The above skeleton is of the salamander-like Apateon pedestris von Meyer 1840 from the Lower Permian of Odernhelm, Germany. There are just enough of these tiny little bones to show the ghostly outline of this freshwater amphibian. It is our only amphibian fossil at Wooster, and it is another gift from the George Chambers collection.
Apateon pedestris is in the Order Temnospondyli, a group thought to be ancestral to the modern salamanders. They would have lived much like their descendants today, spending most of their time in creeks and streams and wet leaf litter. It grew to a maximum length of about nine centimeters. Its head was wide and flat, presumably to aid in swimming. Some specimens are preserved with soft tissues intact showing that this species had external gills as an adult, a classic example of paedomorphosis (as my History of Life students will tell you).
The skull of our tiny specimen reminds me of a younger, larger and much more famous Miocene amphibian that went for a time under the surprising name Homo diluvii testis, meaning “evidence of a human at the time of the Noah’s Flood”. A drawing of the skeleton is shown above.
Johann Jakob Scheuchzer (above) described and interpreted Homo diluvii testis in Lithographia Helvetica (1726). He was convinced it represented a person (more likely a child) who was drowned in the Flood of Noah and then entombed in the sediments. The critical page from his book is shown below.

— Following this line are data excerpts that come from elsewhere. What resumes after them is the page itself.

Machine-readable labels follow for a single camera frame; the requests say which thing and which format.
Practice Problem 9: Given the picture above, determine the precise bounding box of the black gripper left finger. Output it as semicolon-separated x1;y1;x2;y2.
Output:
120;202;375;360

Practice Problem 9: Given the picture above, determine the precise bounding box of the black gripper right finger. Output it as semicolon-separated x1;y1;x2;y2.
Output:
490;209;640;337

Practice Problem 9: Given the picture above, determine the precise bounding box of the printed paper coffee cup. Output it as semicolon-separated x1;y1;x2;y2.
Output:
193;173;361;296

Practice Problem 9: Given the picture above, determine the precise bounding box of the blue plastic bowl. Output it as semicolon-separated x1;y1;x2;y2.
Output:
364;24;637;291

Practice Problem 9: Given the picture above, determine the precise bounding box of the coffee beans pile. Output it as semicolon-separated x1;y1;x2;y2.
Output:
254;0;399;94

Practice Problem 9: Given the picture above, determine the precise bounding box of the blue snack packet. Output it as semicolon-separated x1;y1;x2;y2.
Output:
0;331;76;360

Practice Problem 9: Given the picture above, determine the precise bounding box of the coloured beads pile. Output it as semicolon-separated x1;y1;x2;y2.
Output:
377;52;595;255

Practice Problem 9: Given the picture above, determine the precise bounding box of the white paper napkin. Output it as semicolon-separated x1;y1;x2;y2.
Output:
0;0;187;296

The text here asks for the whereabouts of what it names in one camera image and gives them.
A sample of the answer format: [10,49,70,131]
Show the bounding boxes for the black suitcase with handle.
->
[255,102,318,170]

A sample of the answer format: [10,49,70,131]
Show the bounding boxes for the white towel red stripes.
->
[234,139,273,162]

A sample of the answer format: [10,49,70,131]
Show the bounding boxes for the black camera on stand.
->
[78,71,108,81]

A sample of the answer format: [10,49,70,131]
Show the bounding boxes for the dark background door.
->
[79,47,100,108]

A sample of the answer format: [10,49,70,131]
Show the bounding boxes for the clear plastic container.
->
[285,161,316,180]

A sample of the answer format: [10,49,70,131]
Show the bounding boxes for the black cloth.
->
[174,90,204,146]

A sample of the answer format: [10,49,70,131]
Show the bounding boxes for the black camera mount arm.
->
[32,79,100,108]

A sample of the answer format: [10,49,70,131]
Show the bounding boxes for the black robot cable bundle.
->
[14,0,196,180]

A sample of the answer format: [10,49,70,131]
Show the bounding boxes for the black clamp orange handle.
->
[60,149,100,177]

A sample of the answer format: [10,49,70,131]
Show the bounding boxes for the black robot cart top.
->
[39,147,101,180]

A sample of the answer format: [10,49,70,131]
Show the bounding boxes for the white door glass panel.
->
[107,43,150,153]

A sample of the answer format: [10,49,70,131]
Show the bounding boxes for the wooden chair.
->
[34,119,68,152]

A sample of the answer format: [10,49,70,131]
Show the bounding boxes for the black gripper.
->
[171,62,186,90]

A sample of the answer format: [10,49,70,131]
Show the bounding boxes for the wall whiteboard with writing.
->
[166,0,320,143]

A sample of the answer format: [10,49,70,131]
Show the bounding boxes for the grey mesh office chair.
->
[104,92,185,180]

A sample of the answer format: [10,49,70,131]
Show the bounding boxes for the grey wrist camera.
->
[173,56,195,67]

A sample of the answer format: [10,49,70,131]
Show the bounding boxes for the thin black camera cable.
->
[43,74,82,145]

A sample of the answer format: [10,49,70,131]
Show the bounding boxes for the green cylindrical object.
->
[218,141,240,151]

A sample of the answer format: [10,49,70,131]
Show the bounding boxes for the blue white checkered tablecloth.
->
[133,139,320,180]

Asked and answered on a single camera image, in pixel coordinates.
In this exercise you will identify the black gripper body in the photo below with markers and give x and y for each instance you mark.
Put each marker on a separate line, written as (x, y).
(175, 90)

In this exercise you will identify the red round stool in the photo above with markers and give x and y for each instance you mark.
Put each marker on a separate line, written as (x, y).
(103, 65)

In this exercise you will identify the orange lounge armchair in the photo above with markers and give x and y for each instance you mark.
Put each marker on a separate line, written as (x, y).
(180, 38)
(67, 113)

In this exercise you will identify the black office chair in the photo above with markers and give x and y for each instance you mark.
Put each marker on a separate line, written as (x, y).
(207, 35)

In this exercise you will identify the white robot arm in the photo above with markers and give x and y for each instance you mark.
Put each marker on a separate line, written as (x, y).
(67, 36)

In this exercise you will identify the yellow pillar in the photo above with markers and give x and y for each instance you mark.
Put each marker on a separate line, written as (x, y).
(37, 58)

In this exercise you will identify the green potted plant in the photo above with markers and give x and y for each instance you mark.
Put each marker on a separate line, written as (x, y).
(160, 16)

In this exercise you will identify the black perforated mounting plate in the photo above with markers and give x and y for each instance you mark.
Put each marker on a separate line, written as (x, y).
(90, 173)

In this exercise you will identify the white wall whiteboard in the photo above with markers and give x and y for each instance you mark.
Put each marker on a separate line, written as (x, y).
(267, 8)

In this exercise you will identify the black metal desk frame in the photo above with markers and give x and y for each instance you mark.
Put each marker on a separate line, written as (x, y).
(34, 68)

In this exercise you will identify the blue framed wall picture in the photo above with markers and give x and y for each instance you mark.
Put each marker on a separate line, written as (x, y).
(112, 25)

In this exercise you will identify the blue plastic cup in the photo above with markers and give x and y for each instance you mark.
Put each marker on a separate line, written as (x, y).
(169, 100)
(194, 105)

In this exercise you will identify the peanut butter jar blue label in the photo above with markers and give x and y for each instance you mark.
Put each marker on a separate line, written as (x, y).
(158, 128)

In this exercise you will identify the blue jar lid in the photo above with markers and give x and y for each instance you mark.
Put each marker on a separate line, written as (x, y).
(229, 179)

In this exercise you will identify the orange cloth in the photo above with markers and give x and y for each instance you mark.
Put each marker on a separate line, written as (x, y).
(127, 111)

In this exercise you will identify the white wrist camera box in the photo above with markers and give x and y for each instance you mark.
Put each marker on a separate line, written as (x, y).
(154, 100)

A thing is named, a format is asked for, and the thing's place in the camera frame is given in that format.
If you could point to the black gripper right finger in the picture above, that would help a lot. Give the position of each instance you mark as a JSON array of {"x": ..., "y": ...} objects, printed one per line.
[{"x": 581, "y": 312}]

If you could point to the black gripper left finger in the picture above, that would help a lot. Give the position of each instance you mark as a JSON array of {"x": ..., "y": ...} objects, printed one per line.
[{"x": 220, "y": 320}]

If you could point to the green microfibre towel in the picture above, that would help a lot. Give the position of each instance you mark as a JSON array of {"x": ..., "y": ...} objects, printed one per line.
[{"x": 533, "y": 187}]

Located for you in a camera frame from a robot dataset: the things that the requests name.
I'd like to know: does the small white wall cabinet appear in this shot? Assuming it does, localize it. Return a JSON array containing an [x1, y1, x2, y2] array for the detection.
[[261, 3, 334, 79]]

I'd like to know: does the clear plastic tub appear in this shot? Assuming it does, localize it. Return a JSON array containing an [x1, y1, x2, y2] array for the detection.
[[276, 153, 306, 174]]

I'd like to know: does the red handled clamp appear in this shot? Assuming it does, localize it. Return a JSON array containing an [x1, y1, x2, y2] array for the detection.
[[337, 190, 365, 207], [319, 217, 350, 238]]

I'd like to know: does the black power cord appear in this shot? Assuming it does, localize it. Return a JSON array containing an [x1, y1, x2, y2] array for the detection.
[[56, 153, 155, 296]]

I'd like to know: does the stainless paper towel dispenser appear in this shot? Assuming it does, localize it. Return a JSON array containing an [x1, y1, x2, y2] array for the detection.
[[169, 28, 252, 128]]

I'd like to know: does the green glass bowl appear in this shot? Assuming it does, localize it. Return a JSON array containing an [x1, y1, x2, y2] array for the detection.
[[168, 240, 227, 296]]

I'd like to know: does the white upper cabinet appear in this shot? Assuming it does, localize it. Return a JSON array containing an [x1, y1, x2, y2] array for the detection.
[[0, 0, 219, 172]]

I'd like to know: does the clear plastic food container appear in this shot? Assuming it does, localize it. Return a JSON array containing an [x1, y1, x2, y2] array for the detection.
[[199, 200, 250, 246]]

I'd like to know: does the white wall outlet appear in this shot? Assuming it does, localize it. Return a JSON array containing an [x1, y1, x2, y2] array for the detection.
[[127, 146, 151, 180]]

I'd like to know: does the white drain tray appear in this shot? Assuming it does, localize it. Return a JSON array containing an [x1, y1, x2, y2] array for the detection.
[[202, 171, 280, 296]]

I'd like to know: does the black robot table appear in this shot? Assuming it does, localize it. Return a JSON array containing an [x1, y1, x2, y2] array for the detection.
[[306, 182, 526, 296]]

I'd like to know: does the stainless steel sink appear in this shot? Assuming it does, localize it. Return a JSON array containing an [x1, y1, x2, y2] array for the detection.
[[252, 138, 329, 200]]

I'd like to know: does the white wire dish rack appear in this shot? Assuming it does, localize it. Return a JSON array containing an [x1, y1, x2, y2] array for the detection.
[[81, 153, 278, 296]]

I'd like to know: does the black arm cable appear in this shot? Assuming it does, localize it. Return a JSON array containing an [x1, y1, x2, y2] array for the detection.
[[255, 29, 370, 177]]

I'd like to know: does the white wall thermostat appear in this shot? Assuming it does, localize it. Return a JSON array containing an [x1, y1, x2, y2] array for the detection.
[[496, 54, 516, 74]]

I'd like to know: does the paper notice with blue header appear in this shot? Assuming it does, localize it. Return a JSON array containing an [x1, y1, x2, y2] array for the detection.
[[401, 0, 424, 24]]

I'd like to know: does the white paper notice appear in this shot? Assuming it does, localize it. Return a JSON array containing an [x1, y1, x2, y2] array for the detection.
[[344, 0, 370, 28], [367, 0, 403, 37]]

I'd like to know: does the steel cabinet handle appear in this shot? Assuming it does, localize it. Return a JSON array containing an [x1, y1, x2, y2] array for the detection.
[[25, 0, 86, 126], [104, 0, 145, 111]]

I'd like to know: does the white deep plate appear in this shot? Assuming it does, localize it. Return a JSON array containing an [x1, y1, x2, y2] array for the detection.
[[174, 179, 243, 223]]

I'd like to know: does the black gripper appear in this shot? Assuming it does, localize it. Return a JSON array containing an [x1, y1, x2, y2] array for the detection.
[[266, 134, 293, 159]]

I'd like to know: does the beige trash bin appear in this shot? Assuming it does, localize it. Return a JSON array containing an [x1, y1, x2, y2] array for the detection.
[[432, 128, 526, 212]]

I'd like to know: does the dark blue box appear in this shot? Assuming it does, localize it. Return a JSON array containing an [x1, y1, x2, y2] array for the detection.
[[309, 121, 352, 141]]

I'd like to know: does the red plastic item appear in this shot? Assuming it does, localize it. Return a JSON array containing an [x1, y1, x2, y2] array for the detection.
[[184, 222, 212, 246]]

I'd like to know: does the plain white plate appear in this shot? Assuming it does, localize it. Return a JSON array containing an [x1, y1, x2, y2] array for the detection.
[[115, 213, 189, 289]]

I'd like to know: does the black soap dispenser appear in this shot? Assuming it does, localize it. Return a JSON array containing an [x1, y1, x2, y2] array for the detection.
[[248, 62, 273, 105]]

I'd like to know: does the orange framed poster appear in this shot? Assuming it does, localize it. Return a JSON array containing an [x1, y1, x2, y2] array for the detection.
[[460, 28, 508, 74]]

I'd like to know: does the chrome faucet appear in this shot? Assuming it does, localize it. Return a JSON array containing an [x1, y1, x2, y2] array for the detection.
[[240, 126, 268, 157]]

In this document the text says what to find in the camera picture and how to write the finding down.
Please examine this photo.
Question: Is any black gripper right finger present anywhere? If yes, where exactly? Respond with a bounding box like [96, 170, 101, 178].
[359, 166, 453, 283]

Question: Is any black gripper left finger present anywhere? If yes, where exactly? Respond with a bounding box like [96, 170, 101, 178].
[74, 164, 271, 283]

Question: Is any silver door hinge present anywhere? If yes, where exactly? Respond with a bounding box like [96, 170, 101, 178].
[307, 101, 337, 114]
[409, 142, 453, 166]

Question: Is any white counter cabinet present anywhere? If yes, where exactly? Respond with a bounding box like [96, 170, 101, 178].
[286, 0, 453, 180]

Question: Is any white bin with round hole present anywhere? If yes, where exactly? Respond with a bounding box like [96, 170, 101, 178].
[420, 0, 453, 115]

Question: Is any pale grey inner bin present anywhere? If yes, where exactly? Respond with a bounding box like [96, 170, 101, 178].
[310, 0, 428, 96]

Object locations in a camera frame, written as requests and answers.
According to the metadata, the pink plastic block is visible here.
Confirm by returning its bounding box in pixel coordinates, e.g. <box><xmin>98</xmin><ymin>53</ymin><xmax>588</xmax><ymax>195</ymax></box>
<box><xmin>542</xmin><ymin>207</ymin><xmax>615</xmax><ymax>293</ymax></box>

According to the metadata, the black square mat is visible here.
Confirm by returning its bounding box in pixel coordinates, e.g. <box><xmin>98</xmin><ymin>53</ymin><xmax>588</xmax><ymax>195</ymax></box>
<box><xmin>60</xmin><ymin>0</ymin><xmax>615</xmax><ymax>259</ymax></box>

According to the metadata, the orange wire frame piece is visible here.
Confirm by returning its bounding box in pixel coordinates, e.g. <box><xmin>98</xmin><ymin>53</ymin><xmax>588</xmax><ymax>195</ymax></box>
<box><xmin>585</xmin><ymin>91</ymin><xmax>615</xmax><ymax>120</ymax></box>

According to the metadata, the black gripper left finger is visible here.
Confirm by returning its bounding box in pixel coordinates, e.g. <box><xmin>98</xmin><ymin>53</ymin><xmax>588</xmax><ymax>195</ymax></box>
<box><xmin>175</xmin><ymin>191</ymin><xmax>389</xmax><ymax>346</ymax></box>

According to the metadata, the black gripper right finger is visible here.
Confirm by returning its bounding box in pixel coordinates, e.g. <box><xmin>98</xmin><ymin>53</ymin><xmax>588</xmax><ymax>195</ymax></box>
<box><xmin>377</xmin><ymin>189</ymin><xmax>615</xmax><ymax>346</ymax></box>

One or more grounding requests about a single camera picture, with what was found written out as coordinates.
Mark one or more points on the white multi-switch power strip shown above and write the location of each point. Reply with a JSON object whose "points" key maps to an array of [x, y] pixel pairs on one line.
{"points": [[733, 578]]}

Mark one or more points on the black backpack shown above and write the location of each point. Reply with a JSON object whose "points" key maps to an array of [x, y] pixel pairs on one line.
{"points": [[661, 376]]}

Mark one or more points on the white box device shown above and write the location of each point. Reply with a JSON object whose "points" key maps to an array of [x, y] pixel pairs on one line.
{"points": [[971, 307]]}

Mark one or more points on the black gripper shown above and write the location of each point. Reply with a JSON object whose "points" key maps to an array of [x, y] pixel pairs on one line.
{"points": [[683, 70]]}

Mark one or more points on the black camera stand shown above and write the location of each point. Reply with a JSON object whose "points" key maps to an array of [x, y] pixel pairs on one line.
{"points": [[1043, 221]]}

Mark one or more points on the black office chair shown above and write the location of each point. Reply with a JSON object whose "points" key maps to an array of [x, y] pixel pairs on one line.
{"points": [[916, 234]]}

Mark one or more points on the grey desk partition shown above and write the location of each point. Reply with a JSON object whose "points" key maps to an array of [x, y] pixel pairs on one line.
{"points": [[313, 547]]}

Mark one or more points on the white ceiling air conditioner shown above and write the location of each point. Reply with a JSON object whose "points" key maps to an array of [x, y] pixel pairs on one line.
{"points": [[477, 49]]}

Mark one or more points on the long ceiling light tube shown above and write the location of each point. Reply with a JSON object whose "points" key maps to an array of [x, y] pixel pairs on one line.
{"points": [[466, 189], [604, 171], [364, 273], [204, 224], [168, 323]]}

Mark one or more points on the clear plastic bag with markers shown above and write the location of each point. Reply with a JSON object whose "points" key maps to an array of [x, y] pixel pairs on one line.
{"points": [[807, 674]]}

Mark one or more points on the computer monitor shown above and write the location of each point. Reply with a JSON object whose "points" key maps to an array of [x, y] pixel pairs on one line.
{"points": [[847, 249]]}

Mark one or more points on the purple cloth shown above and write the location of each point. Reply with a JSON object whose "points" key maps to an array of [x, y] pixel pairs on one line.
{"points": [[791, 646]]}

Johann Jacob Scheuchzer (1672-1733) was a Swiss medical doctor and somewhat of a naturalist. He certainly had a gift for seeing a human pattern in these bones that is lost on us today — the skeleton is obviously not that of any kind of mammal. It is likely he was far too enthusiastic about finding what he considered solid proof of the Flood and a member of the wicked generation nearly killed off by it. Here is a bit of poetry he included in his fossil description:
Afflicted skeleton of old, doomed to damnation,
Soften, thou stone, the heart of this wicked generation!
Much later the famous French scientist Georges Cuvier (1769-1832) had at Scheuchzer’s fossil (above). He showed that it was, of course, an amphibian. The name for it now is Andrias scheuchzeri — a perpetual honor for its sincere but deluded discoverer.
Fröbisch, N.B., Carroll, R.L. and Schoch, R.R. 2007. Limb ossification in the Paleozoic branchiosaurid Apateon (Temnospondyli) and the early evolution of preaxial dominance in tetrapod limb development. Evolution and Development 9: 69-75.
Fröbisch, N.B. and Schoch, R.R. 2009. The largest specimen of Apateon and the life history pathway of neoteny in the Paleozoic temnospondyl family Branchiosauridae. Fossil Record 12: 83-90.